First, the etiology of pancreatic insufficiency must be identified (see Box 106-7). In adults past age 40 and especially past age 60 who present with evidence of pancreatic malabsorption (steatorrhea, creatorrhea) the diagnosis of pancreatic cancer must be excluded. If the classic diagnostic triad for pancreatic exocrine insufficiency (steatorrhea, pancreatic calcification, diabetes mellitus) is present, no need exists for additional tests of pancreatic secretory capacity. Unfortunately, only one fourth of the patients with pancreatic exocrine insufficiency manifest the diagnostic triad, so other tests are often needed (e.g., qualitative examination of stool). The criteria for diagnosis of chronic pancreatitis are shown in Box 106-9. Absorption of vitamin B₁₂ (Schilling test) is often done, since over 40% of patients with pancreatic exocrine insufficiency have impaired absorption of vitamin B₁₂. In patients with malabsorption, as evidenced by the presence of steatorrhea, tests must confirm that mucosal function is normal. These include a normald-xylose test, normal small bowel radiographs, and a normal small bowel biopsy. An important parameter that confirms the presence of malabsorption due to pancreatic exocrine insufficiency is a positive response to pancreatic enzyme replacement therapy. Such a positive response is characterized by gain in weight and amelioration of diarrhea, steatorrhea, and creatorrhea.

In patients with chronic pancreatitis manifested only by chronic abdominal pain, it is important to exclude other painful conditions and to confirm that patients are not surreptitiously using alcohol. If available, the secretin test is useful in establishing the diagnosis of chronic pancreatitis, since patients with pain from chronic pancreatitis almost invariably have a peak bicarbonate concentration less than 80 mEq/L.

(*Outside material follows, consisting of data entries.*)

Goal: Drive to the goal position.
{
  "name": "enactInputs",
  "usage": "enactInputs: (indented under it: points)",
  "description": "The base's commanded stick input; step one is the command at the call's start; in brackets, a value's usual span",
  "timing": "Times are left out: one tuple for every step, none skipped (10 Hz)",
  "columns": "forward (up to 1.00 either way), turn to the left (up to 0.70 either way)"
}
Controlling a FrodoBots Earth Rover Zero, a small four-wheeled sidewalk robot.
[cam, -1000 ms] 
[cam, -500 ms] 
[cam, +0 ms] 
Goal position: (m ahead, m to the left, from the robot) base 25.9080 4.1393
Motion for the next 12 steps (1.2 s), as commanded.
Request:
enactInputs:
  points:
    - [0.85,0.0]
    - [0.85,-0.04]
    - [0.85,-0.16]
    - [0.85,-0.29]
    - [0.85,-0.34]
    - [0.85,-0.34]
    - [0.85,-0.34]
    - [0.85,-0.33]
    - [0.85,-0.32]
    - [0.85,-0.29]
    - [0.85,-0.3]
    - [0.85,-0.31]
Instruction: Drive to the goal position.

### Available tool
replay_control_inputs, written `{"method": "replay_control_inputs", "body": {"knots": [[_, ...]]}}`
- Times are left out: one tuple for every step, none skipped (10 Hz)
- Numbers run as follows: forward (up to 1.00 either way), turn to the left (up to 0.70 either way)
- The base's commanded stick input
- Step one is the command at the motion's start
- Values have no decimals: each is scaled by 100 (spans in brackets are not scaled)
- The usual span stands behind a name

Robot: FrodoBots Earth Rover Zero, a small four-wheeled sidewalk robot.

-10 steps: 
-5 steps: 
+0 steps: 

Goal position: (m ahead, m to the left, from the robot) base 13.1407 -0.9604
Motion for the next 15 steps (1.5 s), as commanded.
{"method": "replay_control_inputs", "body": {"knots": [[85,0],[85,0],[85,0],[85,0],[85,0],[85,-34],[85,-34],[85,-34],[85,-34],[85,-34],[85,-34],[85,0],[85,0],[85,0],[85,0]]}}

The differential diagnosis of pain in chronic pancreatitis should include (1) pseudocysts, (2) peptic ulcer disease, (3) cholelithiasis, (4) pancreatic cancer, (5) biliary tract obstruction, (6) pancreatic stones, and (7) narcotic addiction. The latter is an important issue and can usually be diagnosed by taking a careful history and trying to wean the patient off narcotics under clonidine cover. This usually requires hospitalization and administration of clonidine (usually as a patch, but at least in a dosage of 5 μg/kg). Because the drug may cause hypotension, it should be done in a hospital setting, where the narcotic dosage can be reduced by 20% to 25% each day.

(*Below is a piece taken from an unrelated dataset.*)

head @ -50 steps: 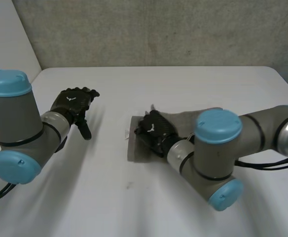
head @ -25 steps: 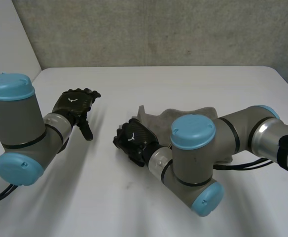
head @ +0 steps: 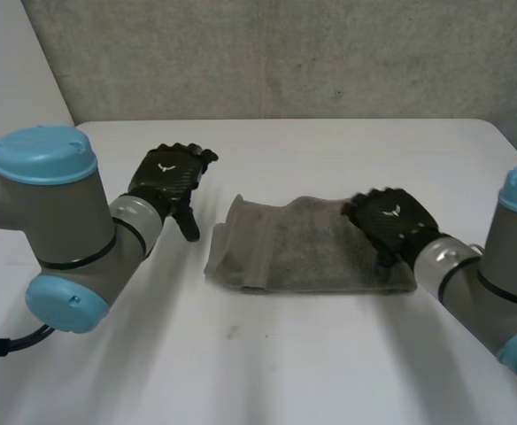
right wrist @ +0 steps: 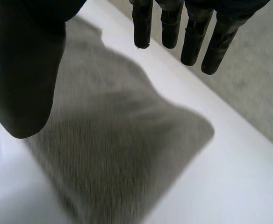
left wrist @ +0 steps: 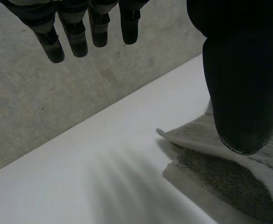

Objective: Fold the towel.

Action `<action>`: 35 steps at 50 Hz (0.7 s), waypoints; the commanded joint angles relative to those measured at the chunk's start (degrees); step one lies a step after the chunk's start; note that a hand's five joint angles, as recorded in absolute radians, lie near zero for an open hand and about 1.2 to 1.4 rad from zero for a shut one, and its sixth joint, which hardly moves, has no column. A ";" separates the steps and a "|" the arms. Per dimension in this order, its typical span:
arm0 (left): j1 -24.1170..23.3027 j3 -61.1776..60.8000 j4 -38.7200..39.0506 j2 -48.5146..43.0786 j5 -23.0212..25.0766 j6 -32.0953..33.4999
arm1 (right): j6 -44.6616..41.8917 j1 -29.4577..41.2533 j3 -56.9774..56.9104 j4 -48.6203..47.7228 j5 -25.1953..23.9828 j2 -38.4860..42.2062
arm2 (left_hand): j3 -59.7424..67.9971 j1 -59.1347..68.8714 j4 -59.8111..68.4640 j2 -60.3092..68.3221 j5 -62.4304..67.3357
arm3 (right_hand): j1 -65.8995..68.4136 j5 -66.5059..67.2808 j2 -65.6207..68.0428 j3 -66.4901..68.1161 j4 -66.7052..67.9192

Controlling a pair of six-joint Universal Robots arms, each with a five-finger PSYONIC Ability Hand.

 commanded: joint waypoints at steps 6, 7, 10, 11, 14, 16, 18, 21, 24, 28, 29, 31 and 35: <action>-1.46 -0.51 -0.01 -0.80 -0.01 -0.06 | -7.07 -5.85 4.05 -7.07 0.76 5.30 | 0.35 0.10 0.47 0.51 -1.95 | 33.48 33.50 33.44 33.60 33.24; -1.46 -0.68 -0.01 -0.72 -0.01 -0.06 | -7.07 -5.85 3.62 -6.98 0.84 5.91 | 0.35 0.10 0.47 0.51 -1.95 | 37.81 37.83 37.77 37.93 37.57; -1.46 -0.86 -0.01 -0.72 -0.10 -0.06 | -7.07 -5.85 3.44 -6.98 0.76 6.70 | 0.35 0.10 0.47 0.51 -1.95 | 50.07 50.09 50.03 50.19 49.84; -1.46 -0.86 -0.09 -0.72 -0.19 -0.06 | -6.98 -5.85 3.18 -6.90 0.76 6.88 | 0.35 0.10 0.47 0.51 -1.95 | 51.46 51.48 51.42 51.58 51.23; -1.46 -1.21 -0.09 -0.63 -0.19 -0.06 | -6.98 -5.85 3.09 -6.63 0.84 7.06 | 0.35 0.10 0.47 0.51 -1.95 | 50.47 50.49 50.43 50.59 50.23; -1.37 -1.65 -0.01 -0.54 -0.10 -0.06 | -6.72 -5.85 3.17 -6.28 1.11 7.06 | 0.35 0.10 0.47 0.51 -1.95 | 29.26 29.28 29.22 29.38 29.03; -1.37 -1.74 -0.01 -0.54 -0.10 -0.06 | -6.72 -5.85 3.78 -6.28 0.93 6.62 | 0.35 0.10 0.47 0.51 -1.95 | 16.11 16.13 16.08 16.23 15.88; -1.37 -2.26 -0.01 -0.54 -0.01 0.02 | -6.28 -5.85 4.23 -6.28 0.93 6.18 | 0.35 0.10 0.47 0.51 -1.95 | 15.31 15.33 15.27 15.43 15.08; -1.37 -2.53 -0.01 -0.63 -0.01 0.02 | -6.10 -5.94 4.67 -6.37 1.02 5.92 | 0.35 0.10 0.47 0.51 -1.95 | 15.64 15.66 15.61 15.76 15.41; -1.37 -2.62 -0.01 -0.72 -0.01 0.02 | -5.93 -6.20 5.20 -6.45 0.67 5.92 | 0.35 0.10 0.47 0.51 -1.95 | 19.85 19.87 19.81 19.97 19.62; -1.37 -2.62 -0.01 -0.72 -0.01 0.02 | -5.93 -6.55 5.46 -6.63 0.58 5.92 | 0.35 0.10 0.47 0.51 -1.95 | 24.68 24.70 24.64 24.80 24.45; -1.37 -2.62 -0.01 -0.63 -0.01 0.02 | -5.84 -6.81 5.64 -6.89 0.49 6.00 | 0.35 0.10 0.47 0.51 -1.95 | 31.96 31.98 31.93 32.08 31.73; -1.37 -2.88 -0.01 -0.45 -0.01 0.02 | -5.84 -7.08 5.37 -7.16 0.32 6.09 | 0.35 0.10 0.47 0.51 -1.95 | 65.08 65.10 65.05 65.20 64.85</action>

[edit] Management and Complications

Management of patients with pancreatogenous steatorrhea usually starts with pancreatic enzymes that have both potent lipase and protease content, with 6 to 18 capsules per day depending on the lipase and protease content of the enzyme preparation (Fig. 106-4). If diarrhea or steatorrhea persists, the fat content in the diet should be reduced. If problems persist with steatorrhea or diarrhea, either bicarbonate or an H₂ RA can be added. The evidence that H₂ RAs bring about additional improvement in this setting is still somewhat controversial.

Figure 106-4 Management of pancreatogenous steatorrhea. H₂RA, Histamine receptor antagonist; PPI, proton pump inhibitor.

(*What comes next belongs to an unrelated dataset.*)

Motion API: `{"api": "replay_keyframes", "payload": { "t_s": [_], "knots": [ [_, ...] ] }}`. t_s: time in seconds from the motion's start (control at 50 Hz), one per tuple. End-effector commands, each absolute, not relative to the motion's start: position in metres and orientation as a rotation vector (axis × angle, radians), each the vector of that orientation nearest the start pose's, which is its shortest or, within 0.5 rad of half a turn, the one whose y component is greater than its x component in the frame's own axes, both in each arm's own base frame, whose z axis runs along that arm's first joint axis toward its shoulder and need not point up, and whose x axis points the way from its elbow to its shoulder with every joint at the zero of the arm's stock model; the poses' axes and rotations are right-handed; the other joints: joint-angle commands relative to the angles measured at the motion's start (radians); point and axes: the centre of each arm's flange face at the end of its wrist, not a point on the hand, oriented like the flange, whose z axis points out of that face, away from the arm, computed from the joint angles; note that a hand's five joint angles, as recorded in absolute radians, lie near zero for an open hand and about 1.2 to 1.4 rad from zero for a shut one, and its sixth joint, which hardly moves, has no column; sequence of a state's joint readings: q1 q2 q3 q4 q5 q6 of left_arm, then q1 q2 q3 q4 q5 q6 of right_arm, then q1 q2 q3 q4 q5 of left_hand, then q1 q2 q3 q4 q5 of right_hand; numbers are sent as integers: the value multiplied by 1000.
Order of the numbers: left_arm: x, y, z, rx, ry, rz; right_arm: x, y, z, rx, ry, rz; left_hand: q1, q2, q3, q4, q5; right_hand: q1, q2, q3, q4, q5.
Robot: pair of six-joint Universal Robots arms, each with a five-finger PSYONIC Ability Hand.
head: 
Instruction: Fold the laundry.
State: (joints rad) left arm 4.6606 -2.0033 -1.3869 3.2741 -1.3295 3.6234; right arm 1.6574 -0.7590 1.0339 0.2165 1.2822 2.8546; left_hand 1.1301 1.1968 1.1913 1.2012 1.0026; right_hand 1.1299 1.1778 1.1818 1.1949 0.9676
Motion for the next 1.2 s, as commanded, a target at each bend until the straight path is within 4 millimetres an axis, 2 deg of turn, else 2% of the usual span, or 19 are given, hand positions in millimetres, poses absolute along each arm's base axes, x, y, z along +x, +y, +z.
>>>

The management of pain in chronic pancreatitis requires an understanding of the natural history of this problem. A classic study evaluated 245 patients with chronic pancreatitis and persistent pain for an average of 10 years.^[12] Alcohol was the etiologic factor in 173 patients, 58 had idiopathic chronic pancreatitis, and 14 had various rare disorders. Regardless of medical or surgical therapy, 85% of the patients obtained lasting pain relief within 4½ years. In many patients, pain relief was accompanied by further pancreatic dysfunction and the development of malabsorption. The physician must ensure that the use of alcohol is discontinued in all patients with chronic pancreatitis, especially those with persistent pain. This simple expedient will result in pain relief in approximately 50% of patients with chronic pancreatitis.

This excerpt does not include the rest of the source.